面對主支給予兩人壓力之沉重,逢律嚴肅說著:「你們可以請求棠晞族長的庇護。」
「族長……不要記恨啦……」達達哀怨地說。
「我是說真的。如果要尋求庇護,她和摯兄都是好選擇。」逢律冷靜地說。
利利不禁問了:「……族長,您是不想當這里的族長嗎?」
「沒這回事。」逢律斬釘截鐵回應。
達達和利利圍繞著逢律,向前蹭了一下,這是他們表達撒嬌的方法。
「族長……雖然在我們身旁,感覺卻離我們好遠,有些時候真的很難過。」利利覺得眼眶都要紅了。
「是啊,雖然我們不擅長種植物,但其他都沒問題啊。
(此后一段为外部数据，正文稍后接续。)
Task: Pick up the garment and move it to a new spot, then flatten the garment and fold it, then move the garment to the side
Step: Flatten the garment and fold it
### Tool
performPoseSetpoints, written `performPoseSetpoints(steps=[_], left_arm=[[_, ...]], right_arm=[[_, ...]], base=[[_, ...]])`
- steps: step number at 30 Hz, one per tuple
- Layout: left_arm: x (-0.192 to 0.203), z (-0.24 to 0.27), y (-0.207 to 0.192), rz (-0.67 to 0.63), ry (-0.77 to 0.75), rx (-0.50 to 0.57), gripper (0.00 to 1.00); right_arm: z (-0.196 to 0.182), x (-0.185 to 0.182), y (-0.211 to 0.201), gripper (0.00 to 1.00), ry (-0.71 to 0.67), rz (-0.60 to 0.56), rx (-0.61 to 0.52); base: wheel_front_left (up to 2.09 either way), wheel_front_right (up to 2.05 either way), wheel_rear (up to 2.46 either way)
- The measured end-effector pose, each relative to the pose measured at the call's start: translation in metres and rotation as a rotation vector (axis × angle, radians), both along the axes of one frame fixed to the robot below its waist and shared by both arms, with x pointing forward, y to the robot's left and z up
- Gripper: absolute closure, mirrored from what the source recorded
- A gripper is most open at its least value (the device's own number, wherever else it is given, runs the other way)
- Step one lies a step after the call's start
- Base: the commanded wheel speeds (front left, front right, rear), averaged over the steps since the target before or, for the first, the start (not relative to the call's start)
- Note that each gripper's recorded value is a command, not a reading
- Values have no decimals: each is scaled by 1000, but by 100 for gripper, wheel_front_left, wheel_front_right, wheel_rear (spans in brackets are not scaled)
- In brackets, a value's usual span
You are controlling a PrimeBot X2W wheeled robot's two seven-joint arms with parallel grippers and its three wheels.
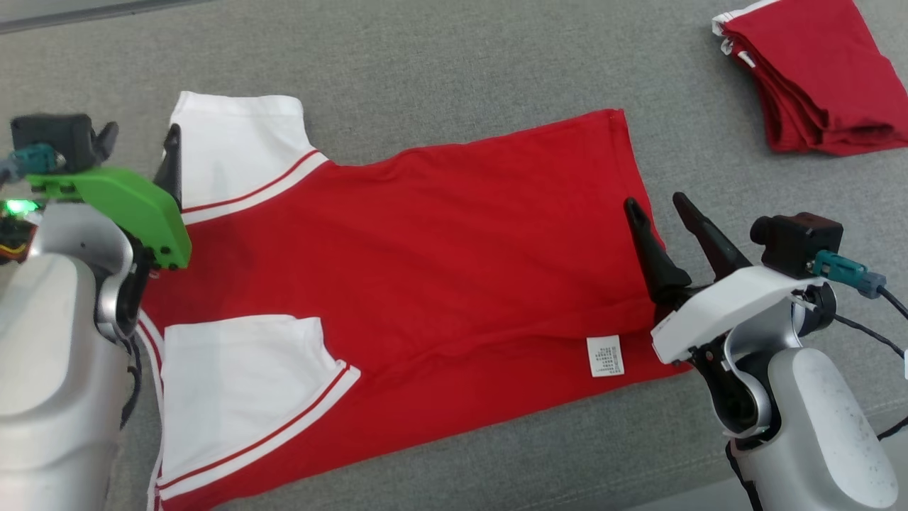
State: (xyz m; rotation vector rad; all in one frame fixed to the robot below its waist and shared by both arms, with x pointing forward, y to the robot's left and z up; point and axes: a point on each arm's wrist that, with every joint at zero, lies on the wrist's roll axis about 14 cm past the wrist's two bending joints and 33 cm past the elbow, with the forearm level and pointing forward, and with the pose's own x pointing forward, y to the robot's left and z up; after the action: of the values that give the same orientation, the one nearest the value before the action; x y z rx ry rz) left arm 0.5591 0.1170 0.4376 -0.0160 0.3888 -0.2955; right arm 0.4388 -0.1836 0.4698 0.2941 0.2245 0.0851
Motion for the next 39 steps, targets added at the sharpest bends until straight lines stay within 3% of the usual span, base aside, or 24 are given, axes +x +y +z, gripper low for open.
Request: performPoseSetpoints(steps=[7,11,19,20,21,22,27,33,39], left_arm=[[44,-37,4,27,110,68,0],[51,-66,-6,12,191,82,0],[60,-83,-19,-9,214,89,0],[60,-83,-18,-13,214,94,45],[60,-82,-18,-17,211,97,68],[60,-82,-18,-21,209,98,100],[58,-72,-20,-34,154,90,100],[59,-40,-23,-28,32,18,100],[50,-9,-20,-28,-69,-36,100]], right_arm=[[-14,14,-5,0,13,2,-27],[-26,12,-13,0,40,-15,-41],[-34,9,-21,0,62,-35,-50],[-34,9,-20,0,60,-33,-50],[-32,11,-20,0,55,-31,-50],[-30,13,-20,0,47,-29,-50],[-21,24,-23,0,20,-5,-94],[-18,47,-37,0,25,59,-289],[-34,74,-35,0,89,117,-355]], base=[[0,0,0],[0,0,0],[0,0,0],[0,0,0],[0,0,0],[0,0,0],[0,0,0],[0,0,0],[0,0,0]])
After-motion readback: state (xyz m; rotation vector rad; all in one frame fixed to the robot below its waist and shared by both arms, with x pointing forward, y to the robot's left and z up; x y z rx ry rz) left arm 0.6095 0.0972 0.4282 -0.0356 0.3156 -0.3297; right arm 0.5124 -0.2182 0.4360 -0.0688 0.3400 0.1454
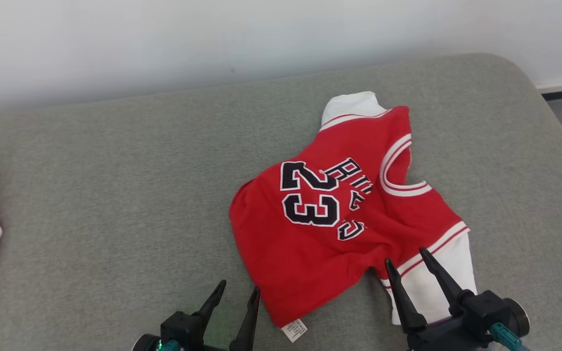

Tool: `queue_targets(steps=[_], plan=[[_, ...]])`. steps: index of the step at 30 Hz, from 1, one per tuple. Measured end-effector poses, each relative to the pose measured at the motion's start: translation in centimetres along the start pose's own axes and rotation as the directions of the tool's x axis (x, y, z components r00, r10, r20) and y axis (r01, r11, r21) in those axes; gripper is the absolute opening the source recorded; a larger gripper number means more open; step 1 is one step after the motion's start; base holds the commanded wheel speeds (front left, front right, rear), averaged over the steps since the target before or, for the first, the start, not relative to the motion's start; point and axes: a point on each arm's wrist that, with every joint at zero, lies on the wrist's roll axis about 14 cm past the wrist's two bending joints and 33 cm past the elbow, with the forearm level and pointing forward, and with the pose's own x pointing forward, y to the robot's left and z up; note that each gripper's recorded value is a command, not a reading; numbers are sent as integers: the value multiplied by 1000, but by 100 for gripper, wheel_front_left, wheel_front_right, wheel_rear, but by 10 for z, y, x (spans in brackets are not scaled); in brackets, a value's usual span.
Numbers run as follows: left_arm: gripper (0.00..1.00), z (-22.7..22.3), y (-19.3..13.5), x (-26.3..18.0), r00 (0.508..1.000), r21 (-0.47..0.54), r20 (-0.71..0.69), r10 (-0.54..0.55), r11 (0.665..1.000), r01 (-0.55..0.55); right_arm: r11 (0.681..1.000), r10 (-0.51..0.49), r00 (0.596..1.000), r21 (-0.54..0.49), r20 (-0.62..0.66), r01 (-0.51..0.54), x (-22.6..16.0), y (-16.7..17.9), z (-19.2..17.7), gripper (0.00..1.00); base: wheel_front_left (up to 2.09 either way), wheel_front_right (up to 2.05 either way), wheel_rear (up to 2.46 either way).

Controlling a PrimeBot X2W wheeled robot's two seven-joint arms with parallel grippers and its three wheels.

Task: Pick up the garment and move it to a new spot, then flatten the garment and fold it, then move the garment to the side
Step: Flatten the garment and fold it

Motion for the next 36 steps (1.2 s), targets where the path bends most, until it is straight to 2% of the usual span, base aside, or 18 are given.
queue_targets(steps=[10,11,12,13,17,25,31,36], plan=[[100,-33,-15,26,989,-23,-124,-75,997,73,997,-79,997,10,-13,79,-10,-19,-4,100,0,0,0],[76,-36,-15,28,988,-32,-137,-75,997,71,996,-85,996,9,-15,85,-11,-20,-4,100,0,0,0],[32,-38,-16,29,987,-41,-143,-77,997,72,996,-90,996,9,-15,90,-12,-22,-4,100,0,0,0],[0,-38,-16,29,987,-41,-143,-77,997,72,996,-90,996,9,-15,90,-12,-22,-4,100,0,0,0],[0,-22,-13,40,993,-51,-99,-63,997,59,995,-104,995,4,-1,104,-12,-26,0,100,0,0,0],[0,34,33,31,992,16,83,98,995,-100,996,-85,996,14,4,85,-8,-19,0,100,0,0,0],[0,40,56,0,978,45,118,174,983,-180,998,-52,999,27,6,52,-1,-7,-1,100,0,0,0],[0,30,61,-22,973,76,101,205,974,-213,999,-37,999,32,5,36,2,-2,-1,100,0,0,0]])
」達達一直認為自己做得很好。
逢律撫摸兩人,輕嘆一口氣:「我只是不管瑣事……不是不關心你們。」他認為每天的三餐和需不需要清潔打掃等事宜可由兩人自行負責。
達達和利利見逢律態度有軟化的跡象,急切地問:「那么,族長,請您老實告訴我們,您對棠晞小姐的想法究竟是怎樣?」
「想法……什么意思?」逢律不明白話題怎又兜回來了。
「您是因為她太強勢,不太喜歡她,還是……」達達列舉幾則例子參考。
「喜不喜歡……怎么會突然說到這里?」逢律抓不到兩人的邏輯。
「因為族長對棠晞小姐好像……」達達看了利利一眼。
「就是很像鬧脾氣的感覺。」利利坦然說了出來。
逢律眼睛微睜,沒想到兩人對此事竟是這種解讀,試著解釋:「棠晞族長是很能干的人……與她相比,我還有得學習。」他在想「能干」二字是否太強烈了。
「跟她是女人……」達達小聲地說。
逢律聽出達達的意思,先行說明:「我很欣賞她的果決,這是我辦不到的事情。」他承認自己優柔寡斷,容易患得患失,有時連煩惱什么都不知道。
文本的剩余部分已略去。